Japanese traditional arts and handicrafts have been subjected to many outside influences from other cultures. It was a result of the numerous sudden invasions the island nation endured through the course of history, followed by long periods of minimal contact from the outside world during Japan’s sakoku period.
The earliest complex Japanese art form was Buddhism, from the 7th and 8th centuries. During the 9th century, the Japanese began to develop their own indigenous forms of expression as they incorporated their own styles into what they had adapted from the Chinese. The culmination and aesthetic uniqueness of traditional Japanese art is a result of assimilating the influence of foreign cultures and elements.
Many regions of Japan have their own specialties in traditional handicrafts. Here are just a few of them.
Kutani ware, Ishikawa – a style of Japanese Gotō Saijirō porcelain known for its colorful, vibrant painted designs. Kutani ware was established by Gotō Saijirō of the Maeda Clan.

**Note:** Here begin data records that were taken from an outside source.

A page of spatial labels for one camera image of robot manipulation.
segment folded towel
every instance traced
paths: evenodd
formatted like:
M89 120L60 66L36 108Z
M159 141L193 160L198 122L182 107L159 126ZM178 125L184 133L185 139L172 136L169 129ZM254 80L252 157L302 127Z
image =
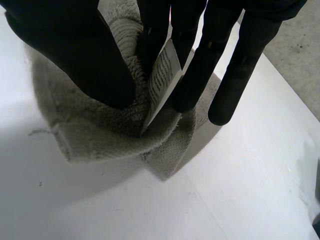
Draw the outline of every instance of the folded towel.
M175 112L168 102L148 130L137 137L150 107L148 87L135 56L137 36L143 28L138 5L135 0L122 0L106 5L100 12L136 82L136 100L125 110L95 101L51 61L26 47L40 111L70 163L141 156L163 176L170 177L186 163L184 155L196 130L208 121L207 112L220 80L212 75L189 114Z

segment black glove
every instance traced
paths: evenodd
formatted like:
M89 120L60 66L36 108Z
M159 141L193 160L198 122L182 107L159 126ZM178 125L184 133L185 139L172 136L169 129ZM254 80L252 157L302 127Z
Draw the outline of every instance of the black glove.
M185 113L196 106L225 50L232 27L244 8L246 12L238 43L208 112L213 124L227 124L264 48L276 36L282 21L294 17L305 2L306 0L209 0L199 47L173 92L174 108Z
M98 0L0 0L12 30L59 68L88 96L123 109L135 83Z

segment white table
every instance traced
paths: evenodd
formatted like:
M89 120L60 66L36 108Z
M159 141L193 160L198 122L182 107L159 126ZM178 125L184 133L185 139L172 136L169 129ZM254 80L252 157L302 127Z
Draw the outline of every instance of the white table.
M0 35L2 240L318 239L320 123L265 56L232 121L162 182L137 159L70 165L52 135L28 136L48 126L23 43L3 14Z

He was responsible for setting up a kiln in the village of Kutani, now part of the city of Kaga, under the orders of Maeda Toshiharu, head of the Kaga domain. Kutani ware is distinguished by designs mainly using five colors (red, yellow, purple, blue, and green) that are used to paint over intricate line drawings. Many different products such as vases, tea sets, and ornaments are made using this traditional technique.
Kutani incense burner. | antefixus21
Kokeshi dolls, Miyagi – traditional hand-crafted Japanese wooden dolls with origins traceablle to northern Japan. The dolls have a straight, cylindrical body with large, round heads. The faces of the kokeshi are painted with very simple lines that still convey their various expressions. Since the dolls are hand-painted, each doll is unique; no two kokeshi dolls have identical faces. Traditionally, the body is coated with wax and usually decorated with floral designs of varying colors. The bottom of the dolls should bear the signature of the artist.

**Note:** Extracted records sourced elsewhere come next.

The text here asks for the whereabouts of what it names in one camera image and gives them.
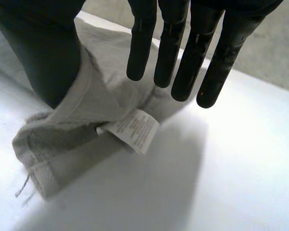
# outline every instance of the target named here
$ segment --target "black rubber finger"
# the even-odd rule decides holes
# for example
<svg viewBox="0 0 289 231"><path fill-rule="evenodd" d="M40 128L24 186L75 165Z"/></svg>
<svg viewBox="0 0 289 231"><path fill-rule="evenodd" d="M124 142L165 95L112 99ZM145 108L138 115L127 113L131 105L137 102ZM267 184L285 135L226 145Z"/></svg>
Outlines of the black rubber finger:
<svg viewBox="0 0 289 231"><path fill-rule="evenodd" d="M126 74L129 79L140 80L147 64L152 36L156 23L156 0L129 0L134 15L134 26L131 30L131 51Z"/></svg>
<svg viewBox="0 0 289 231"><path fill-rule="evenodd" d="M158 0L164 28L160 37L154 83L166 88L171 82L185 29L189 0Z"/></svg>
<svg viewBox="0 0 289 231"><path fill-rule="evenodd" d="M172 97L186 101L193 89L223 10L191 5L191 32L171 89Z"/></svg>
<svg viewBox="0 0 289 231"><path fill-rule="evenodd" d="M186 19L176 25L164 23L160 45L158 50L158 61L154 73L154 83L160 88L170 85L174 66L184 33Z"/></svg>
<svg viewBox="0 0 289 231"><path fill-rule="evenodd" d="M246 38L263 19L264 17L246 18L226 12L220 40L197 95L200 107L210 108L215 104Z"/></svg>
<svg viewBox="0 0 289 231"><path fill-rule="evenodd" d="M145 73L155 22L156 16L155 18L146 20L135 19L134 26L131 30L131 51L126 71L128 78L131 80L138 81Z"/></svg>

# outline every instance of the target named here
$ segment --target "care label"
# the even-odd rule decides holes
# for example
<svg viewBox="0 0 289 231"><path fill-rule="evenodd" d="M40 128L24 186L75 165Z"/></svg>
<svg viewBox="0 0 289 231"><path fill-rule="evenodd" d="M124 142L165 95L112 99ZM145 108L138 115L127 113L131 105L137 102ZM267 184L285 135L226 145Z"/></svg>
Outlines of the care label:
<svg viewBox="0 0 289 231"><path fill-rule="evenodd" d="M98 134L109 131L139 154L145 154L158 130L159 123L146 112L136 109L123 120L96 128Z"/></svg>

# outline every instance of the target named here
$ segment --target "gray towel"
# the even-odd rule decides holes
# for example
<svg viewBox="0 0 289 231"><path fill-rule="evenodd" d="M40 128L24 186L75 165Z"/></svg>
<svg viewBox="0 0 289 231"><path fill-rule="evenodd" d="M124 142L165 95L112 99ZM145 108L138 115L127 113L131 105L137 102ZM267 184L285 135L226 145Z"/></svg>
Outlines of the gray towel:
<svg viewBox="0 0 289 231"><path fill-rule="evenodd" d="M86 47L81 50L76 81L55 110L32 116L13 140L17 158L44 198L118 150L131 151L109 133L98 136L97 125L121 120L135 108L161 122L185 105L171 99L170 88L154 87L156 47L152 46L144 78L133 82L125 74L130 35L96 28L79 19L76 25ZM0 41L5 43L2 35ZM13 55L9 49L0 52L0 70L32 90ZM12 70L6 68L9 63ZM22 74L15 78L13 69Z"/></svg>

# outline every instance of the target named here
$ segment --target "gray wall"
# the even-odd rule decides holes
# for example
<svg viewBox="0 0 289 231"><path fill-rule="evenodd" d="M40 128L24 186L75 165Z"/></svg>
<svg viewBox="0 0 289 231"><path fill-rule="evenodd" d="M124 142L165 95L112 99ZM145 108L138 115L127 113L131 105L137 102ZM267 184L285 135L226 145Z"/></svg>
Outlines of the gray wall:
<svg viewBox="0 0 289 231"><path fill-rule="evenodd" d="M83 10L128 28L133 25L133 15L127 0L87 0ZM155 38L160 37L162 28L163 20L158 10ZM213 55L221 29L222 21L208 51L208 58ZM188 18L182 46L186 44L189 30ZM248 38L234 67L289 90L289 0L268 15Z"/></svg>

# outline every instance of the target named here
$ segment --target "white table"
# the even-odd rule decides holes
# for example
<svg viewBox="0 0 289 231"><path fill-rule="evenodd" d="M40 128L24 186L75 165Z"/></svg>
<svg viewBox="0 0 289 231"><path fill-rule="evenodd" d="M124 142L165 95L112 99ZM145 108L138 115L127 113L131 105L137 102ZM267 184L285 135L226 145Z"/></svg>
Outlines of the white table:
<svg viewBox="0 0 289 231"><path fill-rule="evenodd" d="M50 202L31 181L16 199L26 171L11 140L45 108L0 76L0 231L289 230L289 92L232 70L215 106L173 115L147 156L115 154Z"/></svg>

Kokeshi dolls. | Hitty Evie
Matsumoto-temari, Matsumoto – these handcrafted balls are decorated with scraps of yarn woven to create beautiful designs. Initially, the balls were meant to be used as beanbags for children. But a way to make the bean bags bounce was discovered, and the toy soon became known as temari handballs. Some balls are made with bells inside. They make a unique sound when bounced around. Temari balls are commonly used today as decorative accent pieces in many Japanese homes.